__Task statement__:
Return the lines from the start of the data through the line with "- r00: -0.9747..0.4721". Include both of those lines and no others.

-- Data provided follows --

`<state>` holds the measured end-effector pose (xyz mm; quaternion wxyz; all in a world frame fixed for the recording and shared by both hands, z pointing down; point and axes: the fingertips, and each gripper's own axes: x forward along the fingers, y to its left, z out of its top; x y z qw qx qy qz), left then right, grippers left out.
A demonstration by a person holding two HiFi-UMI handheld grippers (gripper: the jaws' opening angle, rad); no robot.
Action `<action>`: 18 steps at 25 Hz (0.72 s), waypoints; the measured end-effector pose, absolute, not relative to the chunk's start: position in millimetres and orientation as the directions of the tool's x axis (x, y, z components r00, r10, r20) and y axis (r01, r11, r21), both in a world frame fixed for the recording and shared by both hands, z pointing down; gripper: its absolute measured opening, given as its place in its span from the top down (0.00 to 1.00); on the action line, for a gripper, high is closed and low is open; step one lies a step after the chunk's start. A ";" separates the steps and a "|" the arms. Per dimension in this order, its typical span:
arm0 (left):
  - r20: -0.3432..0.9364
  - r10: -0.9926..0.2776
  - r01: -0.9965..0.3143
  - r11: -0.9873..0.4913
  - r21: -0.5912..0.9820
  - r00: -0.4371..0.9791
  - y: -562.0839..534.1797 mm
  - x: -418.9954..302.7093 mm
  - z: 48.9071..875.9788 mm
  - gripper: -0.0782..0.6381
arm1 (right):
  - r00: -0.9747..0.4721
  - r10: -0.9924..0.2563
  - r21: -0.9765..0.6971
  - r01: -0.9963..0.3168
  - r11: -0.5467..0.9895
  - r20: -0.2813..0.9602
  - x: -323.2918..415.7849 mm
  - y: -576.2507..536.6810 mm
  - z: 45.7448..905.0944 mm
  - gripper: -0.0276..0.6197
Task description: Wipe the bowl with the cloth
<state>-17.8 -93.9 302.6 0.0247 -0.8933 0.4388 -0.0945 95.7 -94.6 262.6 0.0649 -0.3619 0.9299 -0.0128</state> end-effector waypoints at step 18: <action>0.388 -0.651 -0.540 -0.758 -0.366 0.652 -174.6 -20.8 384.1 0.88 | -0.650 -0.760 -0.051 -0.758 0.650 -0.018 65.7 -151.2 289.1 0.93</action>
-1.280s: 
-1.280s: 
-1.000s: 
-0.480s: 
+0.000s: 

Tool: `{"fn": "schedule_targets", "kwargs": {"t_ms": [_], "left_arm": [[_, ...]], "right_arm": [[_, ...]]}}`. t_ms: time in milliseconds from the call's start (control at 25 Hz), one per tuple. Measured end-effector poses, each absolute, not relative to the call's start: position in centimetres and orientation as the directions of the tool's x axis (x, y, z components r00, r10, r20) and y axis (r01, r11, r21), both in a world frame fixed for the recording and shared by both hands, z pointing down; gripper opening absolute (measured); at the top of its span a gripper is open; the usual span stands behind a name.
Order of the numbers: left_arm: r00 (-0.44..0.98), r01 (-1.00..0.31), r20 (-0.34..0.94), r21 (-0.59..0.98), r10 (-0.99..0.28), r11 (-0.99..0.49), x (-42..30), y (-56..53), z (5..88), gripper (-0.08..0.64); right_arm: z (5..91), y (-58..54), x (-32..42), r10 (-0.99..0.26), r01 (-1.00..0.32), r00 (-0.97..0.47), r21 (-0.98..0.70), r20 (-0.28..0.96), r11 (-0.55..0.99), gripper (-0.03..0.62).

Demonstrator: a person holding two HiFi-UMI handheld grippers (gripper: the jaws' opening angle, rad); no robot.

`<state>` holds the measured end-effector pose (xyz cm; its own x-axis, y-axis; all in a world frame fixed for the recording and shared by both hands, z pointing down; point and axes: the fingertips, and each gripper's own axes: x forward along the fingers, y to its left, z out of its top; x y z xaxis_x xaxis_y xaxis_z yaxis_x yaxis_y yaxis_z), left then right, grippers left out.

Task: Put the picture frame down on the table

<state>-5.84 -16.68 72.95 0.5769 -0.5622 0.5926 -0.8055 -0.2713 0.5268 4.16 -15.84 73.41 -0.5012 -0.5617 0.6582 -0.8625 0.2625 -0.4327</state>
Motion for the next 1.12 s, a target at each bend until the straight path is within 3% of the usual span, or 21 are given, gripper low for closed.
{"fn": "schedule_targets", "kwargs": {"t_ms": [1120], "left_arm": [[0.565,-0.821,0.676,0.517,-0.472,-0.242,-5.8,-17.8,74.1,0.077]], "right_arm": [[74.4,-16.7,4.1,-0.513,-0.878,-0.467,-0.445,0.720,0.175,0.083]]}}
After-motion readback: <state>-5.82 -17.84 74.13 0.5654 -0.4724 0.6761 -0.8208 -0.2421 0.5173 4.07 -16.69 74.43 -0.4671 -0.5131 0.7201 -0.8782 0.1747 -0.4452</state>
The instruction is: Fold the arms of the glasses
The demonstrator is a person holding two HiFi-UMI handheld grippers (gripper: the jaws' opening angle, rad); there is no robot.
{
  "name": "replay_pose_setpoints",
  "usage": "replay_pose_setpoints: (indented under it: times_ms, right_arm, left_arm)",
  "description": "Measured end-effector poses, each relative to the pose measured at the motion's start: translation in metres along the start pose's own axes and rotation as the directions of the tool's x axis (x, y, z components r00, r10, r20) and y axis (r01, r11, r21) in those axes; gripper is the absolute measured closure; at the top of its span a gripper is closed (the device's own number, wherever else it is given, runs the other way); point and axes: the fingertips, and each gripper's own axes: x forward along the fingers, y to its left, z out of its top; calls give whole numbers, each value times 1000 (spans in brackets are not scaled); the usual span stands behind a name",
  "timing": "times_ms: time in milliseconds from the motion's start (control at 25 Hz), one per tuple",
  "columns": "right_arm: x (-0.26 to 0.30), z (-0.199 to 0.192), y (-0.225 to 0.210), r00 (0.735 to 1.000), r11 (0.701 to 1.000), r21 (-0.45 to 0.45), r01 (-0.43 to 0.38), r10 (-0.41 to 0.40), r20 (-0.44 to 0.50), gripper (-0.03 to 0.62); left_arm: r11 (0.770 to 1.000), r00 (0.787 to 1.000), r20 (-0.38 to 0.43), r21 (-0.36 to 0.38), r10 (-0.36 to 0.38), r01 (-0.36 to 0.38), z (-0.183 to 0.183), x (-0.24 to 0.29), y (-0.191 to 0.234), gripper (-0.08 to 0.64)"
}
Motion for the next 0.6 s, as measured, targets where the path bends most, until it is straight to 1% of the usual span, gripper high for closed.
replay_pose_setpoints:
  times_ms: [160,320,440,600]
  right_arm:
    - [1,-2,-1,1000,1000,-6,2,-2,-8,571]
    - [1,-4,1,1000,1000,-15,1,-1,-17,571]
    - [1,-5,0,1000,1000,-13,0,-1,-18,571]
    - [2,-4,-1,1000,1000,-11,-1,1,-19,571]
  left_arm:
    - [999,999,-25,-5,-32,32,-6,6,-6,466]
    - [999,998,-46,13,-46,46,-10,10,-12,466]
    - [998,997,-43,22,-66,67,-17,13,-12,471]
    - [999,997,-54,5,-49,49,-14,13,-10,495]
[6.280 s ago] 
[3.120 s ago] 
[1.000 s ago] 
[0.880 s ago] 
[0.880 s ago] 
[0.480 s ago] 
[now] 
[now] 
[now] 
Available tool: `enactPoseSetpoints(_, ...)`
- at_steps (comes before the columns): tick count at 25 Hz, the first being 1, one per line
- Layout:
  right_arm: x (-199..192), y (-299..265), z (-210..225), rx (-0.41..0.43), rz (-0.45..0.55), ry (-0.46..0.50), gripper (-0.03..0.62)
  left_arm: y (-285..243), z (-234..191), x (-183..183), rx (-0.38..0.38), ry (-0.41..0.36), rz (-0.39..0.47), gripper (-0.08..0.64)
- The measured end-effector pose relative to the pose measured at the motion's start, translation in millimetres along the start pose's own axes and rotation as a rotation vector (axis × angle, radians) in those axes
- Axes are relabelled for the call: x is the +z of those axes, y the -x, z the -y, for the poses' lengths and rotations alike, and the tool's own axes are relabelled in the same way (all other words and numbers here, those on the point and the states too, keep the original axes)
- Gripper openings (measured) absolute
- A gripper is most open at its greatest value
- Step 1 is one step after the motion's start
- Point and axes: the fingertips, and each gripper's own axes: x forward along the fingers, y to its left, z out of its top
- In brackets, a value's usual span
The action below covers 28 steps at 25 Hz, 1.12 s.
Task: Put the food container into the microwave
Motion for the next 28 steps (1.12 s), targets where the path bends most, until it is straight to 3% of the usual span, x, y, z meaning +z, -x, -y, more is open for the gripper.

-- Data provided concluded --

__Exercise response__:
`<state>` holds the measured end-effector pose (xyz mm; quaternion wxyz; all in a world frame fixed for the recording and shared by both hands, z pointing down; point and axes: the fingertips, and each gripper's own axes: x forward along the fingers, y to its left, z out of its top; x y z qw qx qy qz), left then right, grippers left out.
A demonstration by a person holding two HiFi-UMI handheld grippers (gripper: the jaws' opening angle, rad); no robot.
Action `<action>`: 18 steps at 25 Hz (0.72 s), waypoints; the measured end-effector pose, absolute, not relative to the chunk's start: position in millimetres and orientation as the directions of the tool's x axis (x, y, z components r00, r10, r20) and y axis (r01, r11, r21), both in a world frame fixed for the recording and shared by both hands, z pointing down; gripper: its absolute measured opening, given as its place in its span from the top down (0.00 to 1.00); on the action line, for a gripper, high is closed and low is open; step one lies a step after the chunk's start. A ";" separates the steps and a "|" the arms. Per dimension in this order, its typical span:
arm0 (left):
  - r20: -0.3432..0.9364
  - r10: -0.9926..0.2776
  - r01: -0.9965..0.3143
  - r11: -0.9873..0.4913
  - r21: -0.5912..0.9820
  - r00: -0.4371..0.9791
  - y: -562.0839..534.1797 mm
  - x: -418.9954..302.7093 mm
  - z: 48.9071..875.9788 mm
  - gripper: -0.0782..0.6381
arm1 (right):
  - r00: -0.9747..0.4721

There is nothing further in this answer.